■ **ABOUT THIS EXERCISE**: A word-for-word copy is required of the line containing "Note: for each instance of the black frame" and of each line after it in the material below, through the last one.

(DATA FOR THE TASK Opens)

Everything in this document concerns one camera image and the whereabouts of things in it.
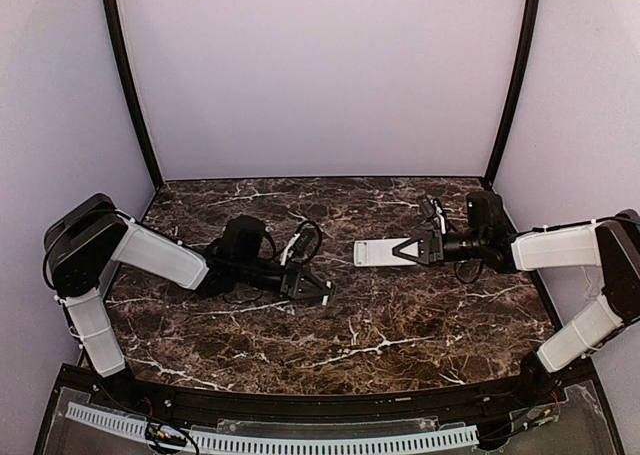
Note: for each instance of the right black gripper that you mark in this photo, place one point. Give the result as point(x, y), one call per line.
point(435, 246)

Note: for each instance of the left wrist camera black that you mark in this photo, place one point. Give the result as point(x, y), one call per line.
point(305, 238)

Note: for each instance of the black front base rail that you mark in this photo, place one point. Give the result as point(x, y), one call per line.
point(568, 416)

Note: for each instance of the white remote control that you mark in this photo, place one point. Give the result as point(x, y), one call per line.
point(378, 253)

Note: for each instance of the right black frame post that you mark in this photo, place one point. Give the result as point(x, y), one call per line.
point(521, 58)

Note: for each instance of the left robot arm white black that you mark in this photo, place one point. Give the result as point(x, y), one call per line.
point(80, 245)

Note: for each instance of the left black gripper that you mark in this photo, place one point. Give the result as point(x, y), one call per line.
point(291, 282)

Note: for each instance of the white battery cover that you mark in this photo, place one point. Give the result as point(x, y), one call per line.
point(328, 292)

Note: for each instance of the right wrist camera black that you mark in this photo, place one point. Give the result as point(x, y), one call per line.
point(427, 208)

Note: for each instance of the left black frame post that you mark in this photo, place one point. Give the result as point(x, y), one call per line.
point(129, 89)

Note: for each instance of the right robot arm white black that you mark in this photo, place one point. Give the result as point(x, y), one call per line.
point(609, 243)

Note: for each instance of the white slotted cable duct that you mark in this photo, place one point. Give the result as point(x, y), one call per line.
point(412, 436)

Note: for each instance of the black frame post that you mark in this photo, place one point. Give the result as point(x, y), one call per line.
point(521, 58)
point(129, 89)

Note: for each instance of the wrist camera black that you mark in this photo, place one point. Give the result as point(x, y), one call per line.
point(427, 208)
point(305, 238)

(DATA FOR THE TASK Closes)

■ **ANSWER TO THIS PROBLEM**:
Note: for each instance of the black frame post that you mark in this photo, place one point. Give the result as point(x, y), one call per line.
point(521, 58)
point(129, 89)

Note: for each instance of the wrist camera black that you mark in this photo, place one point. Give the result as point(x, y), one call per line.
point(427, 208)
point(305, 238)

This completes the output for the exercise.